Налив вино мимо бокала, он выругался матерными словами и продолжал, все сильнее озлобляясь:
— Целую речь сказал: аристократия, говорит, богом создана, он отбирал благочестивейших людей и украшал их мудростью своей. А социализм выдуман буржуазией, торгашами для устрашения и обмана рабочих аристократов, и поэтому социализм — ложь. Кадеты были, Маклаков, — брат министра, на выхолощенного кота похож, Шингарев, Набоков. Гучков был. Скука была, в большом количестве. Потом, десятка два, ужинать поехали, а после ужина возгорелась битва литераторов, кошкодав Куприн с Леонидом Андреевым дрались, Муйжель плакал, и вообще был кавардак…

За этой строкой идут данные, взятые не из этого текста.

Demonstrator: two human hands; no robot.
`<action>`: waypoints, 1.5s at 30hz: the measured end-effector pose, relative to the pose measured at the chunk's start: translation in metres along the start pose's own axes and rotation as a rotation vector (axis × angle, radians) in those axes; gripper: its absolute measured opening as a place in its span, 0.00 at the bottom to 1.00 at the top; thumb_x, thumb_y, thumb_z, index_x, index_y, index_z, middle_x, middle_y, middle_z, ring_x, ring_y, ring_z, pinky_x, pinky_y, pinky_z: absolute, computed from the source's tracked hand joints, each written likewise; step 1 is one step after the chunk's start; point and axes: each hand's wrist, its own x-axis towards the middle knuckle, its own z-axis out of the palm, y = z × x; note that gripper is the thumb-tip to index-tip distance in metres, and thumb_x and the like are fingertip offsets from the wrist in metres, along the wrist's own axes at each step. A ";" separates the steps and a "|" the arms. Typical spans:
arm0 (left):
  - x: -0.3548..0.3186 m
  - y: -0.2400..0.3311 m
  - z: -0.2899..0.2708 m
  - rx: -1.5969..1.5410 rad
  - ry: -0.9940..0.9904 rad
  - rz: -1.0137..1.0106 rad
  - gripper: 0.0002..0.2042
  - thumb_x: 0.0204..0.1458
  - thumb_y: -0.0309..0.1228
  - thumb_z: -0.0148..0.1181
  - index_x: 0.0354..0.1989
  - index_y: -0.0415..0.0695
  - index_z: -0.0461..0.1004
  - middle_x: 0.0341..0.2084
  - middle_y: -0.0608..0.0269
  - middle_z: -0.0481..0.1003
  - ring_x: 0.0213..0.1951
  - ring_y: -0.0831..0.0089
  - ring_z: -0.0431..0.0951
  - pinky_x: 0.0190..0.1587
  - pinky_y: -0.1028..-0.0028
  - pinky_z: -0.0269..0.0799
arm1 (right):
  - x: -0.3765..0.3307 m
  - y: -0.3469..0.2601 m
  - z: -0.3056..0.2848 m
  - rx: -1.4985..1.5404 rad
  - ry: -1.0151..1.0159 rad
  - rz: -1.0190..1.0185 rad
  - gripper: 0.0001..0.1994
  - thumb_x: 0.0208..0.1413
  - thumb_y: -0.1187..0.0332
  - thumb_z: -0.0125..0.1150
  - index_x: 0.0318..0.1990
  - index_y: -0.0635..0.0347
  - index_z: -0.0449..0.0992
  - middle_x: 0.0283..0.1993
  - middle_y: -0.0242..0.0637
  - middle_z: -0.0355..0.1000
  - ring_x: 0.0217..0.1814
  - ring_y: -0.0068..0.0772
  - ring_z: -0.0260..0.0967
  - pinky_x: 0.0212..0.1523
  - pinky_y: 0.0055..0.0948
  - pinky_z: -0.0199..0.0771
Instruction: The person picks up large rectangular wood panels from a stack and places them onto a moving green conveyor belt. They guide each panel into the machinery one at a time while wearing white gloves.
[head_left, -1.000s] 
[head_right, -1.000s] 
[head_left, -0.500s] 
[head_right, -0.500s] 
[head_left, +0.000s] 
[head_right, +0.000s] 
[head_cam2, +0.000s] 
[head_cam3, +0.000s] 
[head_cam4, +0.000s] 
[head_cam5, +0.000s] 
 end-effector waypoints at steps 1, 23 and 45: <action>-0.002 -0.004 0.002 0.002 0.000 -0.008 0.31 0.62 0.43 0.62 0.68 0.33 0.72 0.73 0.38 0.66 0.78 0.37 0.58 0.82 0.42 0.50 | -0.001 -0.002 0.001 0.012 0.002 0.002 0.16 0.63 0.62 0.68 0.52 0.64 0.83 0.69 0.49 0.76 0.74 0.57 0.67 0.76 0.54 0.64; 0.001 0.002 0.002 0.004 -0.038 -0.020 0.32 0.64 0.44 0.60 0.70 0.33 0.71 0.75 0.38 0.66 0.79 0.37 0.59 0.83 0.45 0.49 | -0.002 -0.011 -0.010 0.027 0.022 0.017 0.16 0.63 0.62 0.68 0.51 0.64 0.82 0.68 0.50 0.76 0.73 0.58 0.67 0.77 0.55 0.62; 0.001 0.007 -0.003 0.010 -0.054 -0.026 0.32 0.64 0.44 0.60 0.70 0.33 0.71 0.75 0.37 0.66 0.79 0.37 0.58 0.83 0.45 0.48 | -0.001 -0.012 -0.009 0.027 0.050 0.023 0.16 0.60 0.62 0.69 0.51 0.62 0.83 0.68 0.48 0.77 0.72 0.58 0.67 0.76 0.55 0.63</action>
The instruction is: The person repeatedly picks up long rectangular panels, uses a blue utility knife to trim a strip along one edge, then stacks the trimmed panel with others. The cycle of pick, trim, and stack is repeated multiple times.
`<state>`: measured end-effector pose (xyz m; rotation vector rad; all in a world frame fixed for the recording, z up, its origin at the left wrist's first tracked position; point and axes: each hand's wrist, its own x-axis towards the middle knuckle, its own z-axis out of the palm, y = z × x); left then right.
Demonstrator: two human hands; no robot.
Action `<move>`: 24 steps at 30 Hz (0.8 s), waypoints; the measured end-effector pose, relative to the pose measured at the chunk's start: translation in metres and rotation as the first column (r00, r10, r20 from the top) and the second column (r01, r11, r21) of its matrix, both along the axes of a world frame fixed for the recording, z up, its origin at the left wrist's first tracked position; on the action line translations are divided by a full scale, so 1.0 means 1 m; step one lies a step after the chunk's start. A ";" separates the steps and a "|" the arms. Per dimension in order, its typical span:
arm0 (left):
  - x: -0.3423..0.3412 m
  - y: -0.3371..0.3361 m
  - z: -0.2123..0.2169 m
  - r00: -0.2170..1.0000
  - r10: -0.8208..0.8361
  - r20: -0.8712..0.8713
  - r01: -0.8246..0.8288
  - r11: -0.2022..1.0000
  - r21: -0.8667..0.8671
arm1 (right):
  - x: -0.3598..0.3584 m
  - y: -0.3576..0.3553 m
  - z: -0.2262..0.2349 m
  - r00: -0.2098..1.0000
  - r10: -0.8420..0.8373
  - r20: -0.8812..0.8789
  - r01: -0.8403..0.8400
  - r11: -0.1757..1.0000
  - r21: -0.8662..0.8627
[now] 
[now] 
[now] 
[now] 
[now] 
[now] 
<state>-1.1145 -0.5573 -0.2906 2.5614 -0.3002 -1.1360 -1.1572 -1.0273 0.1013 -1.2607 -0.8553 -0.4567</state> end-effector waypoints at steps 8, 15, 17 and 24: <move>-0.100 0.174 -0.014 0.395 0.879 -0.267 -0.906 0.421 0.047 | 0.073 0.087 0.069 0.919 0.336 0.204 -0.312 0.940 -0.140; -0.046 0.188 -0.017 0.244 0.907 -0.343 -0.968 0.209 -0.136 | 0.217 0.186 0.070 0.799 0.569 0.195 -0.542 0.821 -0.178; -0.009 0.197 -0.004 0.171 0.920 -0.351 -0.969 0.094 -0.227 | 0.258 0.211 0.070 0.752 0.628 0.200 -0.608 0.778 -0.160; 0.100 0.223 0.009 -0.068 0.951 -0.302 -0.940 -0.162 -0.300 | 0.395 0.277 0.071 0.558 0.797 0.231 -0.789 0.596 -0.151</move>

Он снова помолчал, затем вдруг подскочил на стуле и взвизгнул:
— Безмолвствуешь… столп и утверждение истины! Ну, что ты молчишь… Эх, Самгин… Поди ты к чорту…
— Опомнись! Ты — пьян, — строго сказал Клим Иванович.
— Поди ты к чорту, — повторил Дронов, отталкивая стул ногой и покачиваясь. — Ну да, я — пьян… А ты — трезв… Ну, и — будь трезв… чорт с тобой.
Он, хватаясь за спинки стульев, выбрался в соседнюю комнату и там закричал, дергая Тагильского:
— Идем… эй! Проснись… идем!
Самгин, крепко стиснув зубы, сидел за столом, ожидая, когда пьяные уйдут, а как только они, рыча, как два пса, исчезли, позвонил Агафье и приказал:
— Если Дронов придет в следующий раз, скажите, что я не желаю видеть его.